No. It’s not “fairly good”. It’s not acceptable. They should not get a free pass. They have the technical means to give proper attribution without user interaction, as per my* requirements. And they have deliberately chosen not to.
(Disclaimer: I don’t own any device where I can check if this has been fixed as of today, but that’s beside the point).
Also have a look at the recent topic about Overture’s miscommunication (unintentional or otherwise) about copyright and attribution requirements — On Overture's Avoidance of the ODbL.
I would be happy with “fairly good” for a mom and pop’s homemade website, where the CSS is slightly botched and the attribution is halfway hidden behind a scrollbar.
(* and yours, and every mapper’s, as written in our guidelines)
The fact that the legal systems put an individual volunteer at a stark disadvantage against a larger legal entity does not equate “I don’t care about copyright attribution,” at least for me.
I map because my data is going to remain free and properly attributed, and because mapping is fun. Both are important to me. I think there are many others who feel this way.
Two community members flagged your post as inappropriate. I have accepted their flags and sent it back to you for editing. If you disagree with this action you have the right to appeal it to the OpenStreetMap Foundation board of directors.
In that case I thank you for your efforts in helping out with the copyright attribution of our geodata.
OSM is here and isn’t going anywhere. I believe that’s what’s the most important. And I still hope that one day there will be an app made on OSM data made by those big corpos, with an OSM attribution, that can finally rival Google Maps. Such an invention won’t hurt but will only help OSM, unless the wave of new users would be too hard for verification of edits but that’s a problem for another time that do I think can be dealt with.

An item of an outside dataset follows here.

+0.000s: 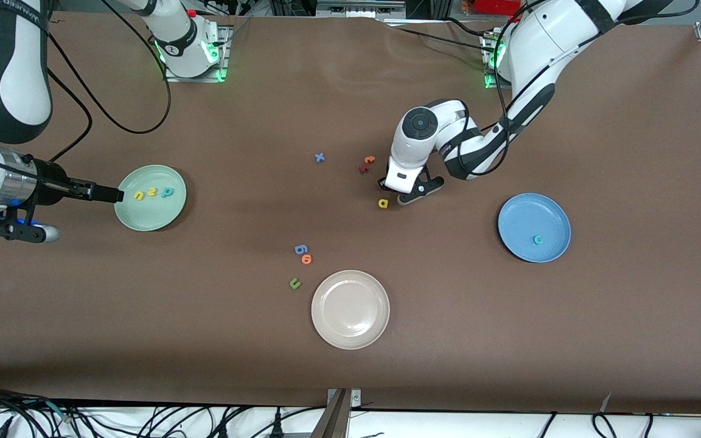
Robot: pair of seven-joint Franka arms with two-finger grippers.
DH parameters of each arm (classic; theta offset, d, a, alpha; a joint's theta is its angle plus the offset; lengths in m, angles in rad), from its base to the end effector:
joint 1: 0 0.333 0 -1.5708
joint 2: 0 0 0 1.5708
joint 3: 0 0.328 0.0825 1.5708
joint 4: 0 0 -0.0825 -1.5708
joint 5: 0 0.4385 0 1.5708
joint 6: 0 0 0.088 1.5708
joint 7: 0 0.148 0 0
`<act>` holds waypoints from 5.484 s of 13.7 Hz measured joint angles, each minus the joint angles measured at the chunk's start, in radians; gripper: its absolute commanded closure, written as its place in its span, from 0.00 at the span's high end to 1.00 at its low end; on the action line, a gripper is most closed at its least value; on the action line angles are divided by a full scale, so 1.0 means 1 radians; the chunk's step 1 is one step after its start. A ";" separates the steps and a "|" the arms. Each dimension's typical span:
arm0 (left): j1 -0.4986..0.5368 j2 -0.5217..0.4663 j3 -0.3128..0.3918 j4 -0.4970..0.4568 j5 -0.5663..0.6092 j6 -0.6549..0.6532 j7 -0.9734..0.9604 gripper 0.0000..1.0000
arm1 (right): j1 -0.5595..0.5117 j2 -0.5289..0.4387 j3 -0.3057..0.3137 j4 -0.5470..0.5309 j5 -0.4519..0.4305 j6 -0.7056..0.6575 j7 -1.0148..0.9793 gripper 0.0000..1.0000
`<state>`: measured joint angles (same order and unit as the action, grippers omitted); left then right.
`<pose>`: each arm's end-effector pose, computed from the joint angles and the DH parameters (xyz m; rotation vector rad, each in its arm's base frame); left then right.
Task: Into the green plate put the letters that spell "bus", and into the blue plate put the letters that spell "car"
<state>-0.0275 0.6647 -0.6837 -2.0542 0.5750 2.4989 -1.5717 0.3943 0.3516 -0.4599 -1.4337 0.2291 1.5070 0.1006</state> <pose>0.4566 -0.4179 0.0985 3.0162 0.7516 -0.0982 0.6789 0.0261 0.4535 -3.0382 0.2645 0.3728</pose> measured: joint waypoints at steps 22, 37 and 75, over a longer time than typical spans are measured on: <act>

A big part of why I want a competitor for Google Maps, is because it’s already stealing data from us (yes, it’s 100% confirmed, we found so much evidence) without giving ANY attribution while it prohibits using its data for OSM mapping.
Sorry but that is nonsense, there has never been a verified case in which Google has knowingly used data from OSM in a way that violates our licence (there is a case in which a Google data supplier used OSM many years back, but that was promptly resolved).
There isn’t even a reasonable economic incentive for Google to do so.